Creation of the State Bureau of Investigation, as an independent body (without any hierarchical or institutional relations between the Bureau and the Ministry of Internal Affairs or the Prosecutor General’s Office) authorized to investigate allegations of brutal treatment by militia officers can actually solve the systemic problem of ineffective investigation, which is usually carried out by the bodies of procuracy.
Indeed, the failure of prosecution to conduct an effective investigation of such complaints is largely caused by the fact that it is essentially an independent body. Thus, the procuracy has functions that lead to “conflict of interests” in its activities: on the one hand, it is the public prosecutor’s office that is responsible for checking the legality of the activity of militia, and, on the other hand, the procuracy backs a charge in court and therefore has strong professional relationships with the militia.
Thus, the creation of the State Bureau of Investigation is one of the main tasks envisaged in the global plan of the Government to ensure the effective investigation of complaints of torture by the militia.
However, up to now the Bureau has not been set up. Therefore, the Ukrainian government has yet to get through a big chunk of work to overcome the problem of inefficient investigation of complaints of torture.
Practice of national courts
Judicial practice of bringing law enforcers to book
In previous reports we have repeatedly referred to the existing judicial system in Ukraine responsible for taking to book the law enforcers for torture not under article 127 of the Criminal Code of Ukraine, which is about the responsibility for torture and other articles, but rather under articles 364 ("Abuse of power or abuse of office”) or 365 (“Excess of power or authority”) of the Criminal Code of Ukraine.
The convictions of militiamen under articles other than article 127 of the Criminal Code of Ukraine and the discharge of law enforcement officers from law enforcement bodies making the former civilian persons at the time of sentencing distorts judicial statistics of bringing to book militia officers for torture.
For six months of 2013 38 criminal proceedings were brought to trial concerning 65 militia officers for offenses attributed to torture or other brutal treatment.
Unfortunately, quite often the courts pronounce too lenient sentences in relation to “butchers in uniform” that creates a sense of impunity among law enforcement officers who resort to tortures during the execution of their functions.

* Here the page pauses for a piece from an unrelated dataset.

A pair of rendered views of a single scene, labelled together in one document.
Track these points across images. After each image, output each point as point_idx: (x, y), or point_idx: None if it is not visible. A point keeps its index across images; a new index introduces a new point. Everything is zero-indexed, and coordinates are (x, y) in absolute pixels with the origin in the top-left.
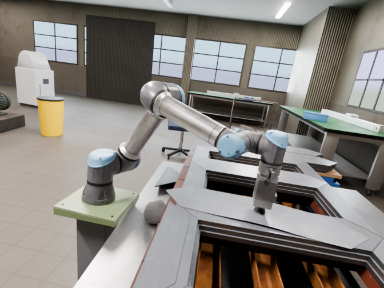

Below there are several examples of cases concerning the militia officers who were accused of abuse in applying brutal treatment in the course of performance of their duties.
About the case of two Feodosiya militiamen
In March 2013 the Feodosiya City Court considered the criminal case against the personnel of Feodosiya Criminal Investigation Department. The law enforcement officers were accused of wanton infliction of physical sufferings to the detained on suspicion of stealing. The militiamen detained a taxi driver who did his night shift, and his wife and submitted them to 24-hr beating to get a confession of crime out of them. The taxi driver was continuously beaten from 10 till 12 a.m. on the following day and strangled him with a rope; they also threatened his wife with physical violence and gang rape.
They were motivated by their desire to improve the statistics of crime detection. The court established that the law enforcers used torture to beat out a detainee’s confession; nevertheless the court freed them from the real term for serving their punishment.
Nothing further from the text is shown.